TASK OBJECTIVE
Search the records for the string "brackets", then copy each line where it appears.

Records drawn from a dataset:
━━━━━━━━
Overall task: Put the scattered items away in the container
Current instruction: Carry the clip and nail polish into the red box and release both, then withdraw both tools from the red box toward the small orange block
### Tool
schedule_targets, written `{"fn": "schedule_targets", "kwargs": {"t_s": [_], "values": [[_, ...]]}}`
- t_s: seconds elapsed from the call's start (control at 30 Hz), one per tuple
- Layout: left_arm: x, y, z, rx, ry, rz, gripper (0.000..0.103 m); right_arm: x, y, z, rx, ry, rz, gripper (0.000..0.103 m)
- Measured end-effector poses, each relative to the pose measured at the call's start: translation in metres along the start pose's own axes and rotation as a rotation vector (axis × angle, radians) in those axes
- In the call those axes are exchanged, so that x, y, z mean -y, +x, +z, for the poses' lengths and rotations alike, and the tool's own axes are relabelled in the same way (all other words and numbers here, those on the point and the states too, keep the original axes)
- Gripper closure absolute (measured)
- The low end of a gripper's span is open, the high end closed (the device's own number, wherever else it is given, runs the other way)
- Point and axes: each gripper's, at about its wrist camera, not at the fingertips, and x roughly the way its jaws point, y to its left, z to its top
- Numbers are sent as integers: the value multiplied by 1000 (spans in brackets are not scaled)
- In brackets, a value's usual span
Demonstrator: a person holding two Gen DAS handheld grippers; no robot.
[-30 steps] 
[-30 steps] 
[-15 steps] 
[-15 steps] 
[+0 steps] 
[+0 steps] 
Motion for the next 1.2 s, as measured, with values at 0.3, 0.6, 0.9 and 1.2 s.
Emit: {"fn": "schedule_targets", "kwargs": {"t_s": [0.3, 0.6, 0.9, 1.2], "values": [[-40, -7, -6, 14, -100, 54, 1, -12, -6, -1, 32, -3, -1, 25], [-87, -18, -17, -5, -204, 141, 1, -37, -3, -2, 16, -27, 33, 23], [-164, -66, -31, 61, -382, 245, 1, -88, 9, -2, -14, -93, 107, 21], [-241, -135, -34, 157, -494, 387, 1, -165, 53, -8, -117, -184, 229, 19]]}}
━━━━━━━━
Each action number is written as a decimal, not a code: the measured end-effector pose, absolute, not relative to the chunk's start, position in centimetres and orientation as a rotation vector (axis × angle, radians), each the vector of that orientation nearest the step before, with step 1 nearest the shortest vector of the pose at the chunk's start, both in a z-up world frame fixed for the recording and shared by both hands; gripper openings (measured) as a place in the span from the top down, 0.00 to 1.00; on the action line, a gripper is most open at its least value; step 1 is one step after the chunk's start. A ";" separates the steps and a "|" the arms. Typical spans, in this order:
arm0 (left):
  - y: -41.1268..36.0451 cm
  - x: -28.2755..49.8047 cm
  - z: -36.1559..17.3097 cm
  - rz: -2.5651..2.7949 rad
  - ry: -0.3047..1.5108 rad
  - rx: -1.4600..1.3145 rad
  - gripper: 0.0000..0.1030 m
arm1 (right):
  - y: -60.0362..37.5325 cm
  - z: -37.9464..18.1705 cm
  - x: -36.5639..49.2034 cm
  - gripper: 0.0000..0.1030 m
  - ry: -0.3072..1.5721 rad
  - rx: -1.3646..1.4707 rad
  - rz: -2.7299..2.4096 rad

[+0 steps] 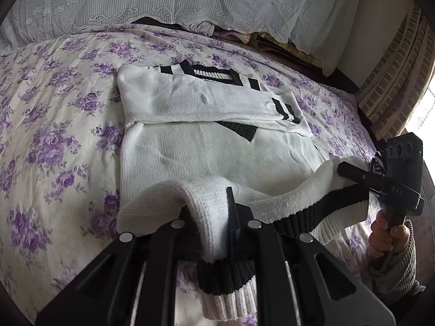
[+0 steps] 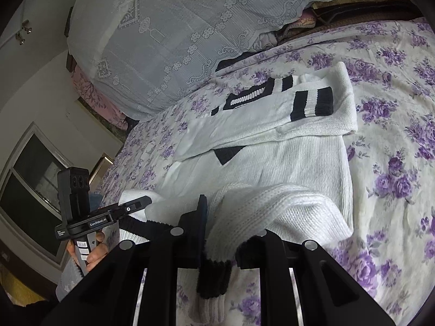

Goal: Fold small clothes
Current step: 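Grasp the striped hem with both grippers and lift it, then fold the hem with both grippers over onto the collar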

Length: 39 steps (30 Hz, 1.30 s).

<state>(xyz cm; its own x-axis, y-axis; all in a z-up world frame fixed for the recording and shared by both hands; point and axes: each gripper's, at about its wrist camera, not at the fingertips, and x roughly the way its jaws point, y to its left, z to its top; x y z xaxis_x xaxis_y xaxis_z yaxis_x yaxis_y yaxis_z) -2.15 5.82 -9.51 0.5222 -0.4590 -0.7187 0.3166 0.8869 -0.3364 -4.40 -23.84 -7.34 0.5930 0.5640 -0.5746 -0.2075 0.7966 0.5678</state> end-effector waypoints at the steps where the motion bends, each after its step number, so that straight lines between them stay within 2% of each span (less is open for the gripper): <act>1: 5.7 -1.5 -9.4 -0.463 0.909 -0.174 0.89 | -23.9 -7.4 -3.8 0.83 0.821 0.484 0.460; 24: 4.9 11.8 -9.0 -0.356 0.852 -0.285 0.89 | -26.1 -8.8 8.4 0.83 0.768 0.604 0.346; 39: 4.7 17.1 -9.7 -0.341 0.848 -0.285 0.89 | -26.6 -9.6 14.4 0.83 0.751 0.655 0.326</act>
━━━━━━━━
RESULT OF THE TASK
- Numbers are sent as integers: the value multiplied by 1000 (spans in brackets are not scaled)
- In brackets, a value's usual span

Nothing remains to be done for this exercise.